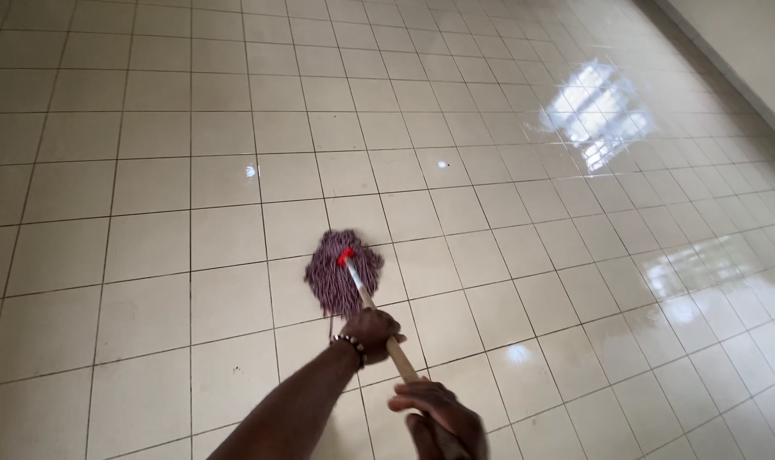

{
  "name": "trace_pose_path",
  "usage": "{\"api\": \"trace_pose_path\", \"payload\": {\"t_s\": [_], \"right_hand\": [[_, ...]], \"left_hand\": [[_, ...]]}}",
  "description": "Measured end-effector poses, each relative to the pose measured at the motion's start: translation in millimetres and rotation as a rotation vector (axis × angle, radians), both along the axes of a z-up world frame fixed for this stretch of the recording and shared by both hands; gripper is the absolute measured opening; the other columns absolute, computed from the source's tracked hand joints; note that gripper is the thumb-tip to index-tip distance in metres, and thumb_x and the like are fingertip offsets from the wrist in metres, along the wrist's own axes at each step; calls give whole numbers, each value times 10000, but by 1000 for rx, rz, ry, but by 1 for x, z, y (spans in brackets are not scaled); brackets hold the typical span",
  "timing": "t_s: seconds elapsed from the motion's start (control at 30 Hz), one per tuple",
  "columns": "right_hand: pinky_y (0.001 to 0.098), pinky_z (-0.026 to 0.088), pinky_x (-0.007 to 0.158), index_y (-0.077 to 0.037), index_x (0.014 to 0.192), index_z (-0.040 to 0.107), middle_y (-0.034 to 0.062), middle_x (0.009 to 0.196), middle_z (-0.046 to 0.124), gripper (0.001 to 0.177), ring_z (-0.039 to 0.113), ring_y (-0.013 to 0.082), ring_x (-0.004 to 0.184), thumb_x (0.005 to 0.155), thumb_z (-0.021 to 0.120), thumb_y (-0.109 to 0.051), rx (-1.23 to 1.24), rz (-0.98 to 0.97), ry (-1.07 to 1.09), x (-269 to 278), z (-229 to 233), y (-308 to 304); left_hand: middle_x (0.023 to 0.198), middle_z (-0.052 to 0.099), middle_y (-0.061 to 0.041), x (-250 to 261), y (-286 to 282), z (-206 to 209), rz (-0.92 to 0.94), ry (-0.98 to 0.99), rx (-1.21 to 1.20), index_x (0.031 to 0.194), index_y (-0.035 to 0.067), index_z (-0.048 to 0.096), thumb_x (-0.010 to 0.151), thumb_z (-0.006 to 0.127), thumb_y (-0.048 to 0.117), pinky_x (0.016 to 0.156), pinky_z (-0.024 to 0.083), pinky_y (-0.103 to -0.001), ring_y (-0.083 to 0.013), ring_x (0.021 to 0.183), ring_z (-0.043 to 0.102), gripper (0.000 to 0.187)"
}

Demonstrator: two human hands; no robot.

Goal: Mopping a tiled floor using a bucket and a mop.

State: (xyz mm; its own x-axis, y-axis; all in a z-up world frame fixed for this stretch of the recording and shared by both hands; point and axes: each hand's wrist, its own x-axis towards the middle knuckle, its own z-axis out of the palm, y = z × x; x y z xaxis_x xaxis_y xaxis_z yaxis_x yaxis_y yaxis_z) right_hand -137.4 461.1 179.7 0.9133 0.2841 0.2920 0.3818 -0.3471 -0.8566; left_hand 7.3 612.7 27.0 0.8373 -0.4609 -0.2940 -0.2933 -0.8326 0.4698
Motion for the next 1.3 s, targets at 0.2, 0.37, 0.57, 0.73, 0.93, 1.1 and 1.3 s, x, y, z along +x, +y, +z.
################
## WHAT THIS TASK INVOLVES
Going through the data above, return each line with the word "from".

## WRITTEN RESPONSE
  "description": "Measured end-effector poses, each relative to the pose measured at the motion's start: translation in millimetres and rotation as a rotation vector (axis × angle, radians), both along the axes of a z-up world frame fixed for this stretch of the recording and shared by both hands; gripper is the absolute measured opening; the other columns absolute, computed from the source's tracked hand joints; note that gripper is the thumb-tip to index-tip distance in metres, and thumb_x and the like are fingertip offsets from the wrist in metres, along the wrist's own axes at each step; calls give whole numbers, each value times 10000, but by 1000 for rx, rz, ry, but by 1 for x, z, y (spans in brackets are not scaled); brackets hold the typical span",
  "timing": "t_s: seconds elapsed from the motion's start (control at 30 Hz), one per tuple",

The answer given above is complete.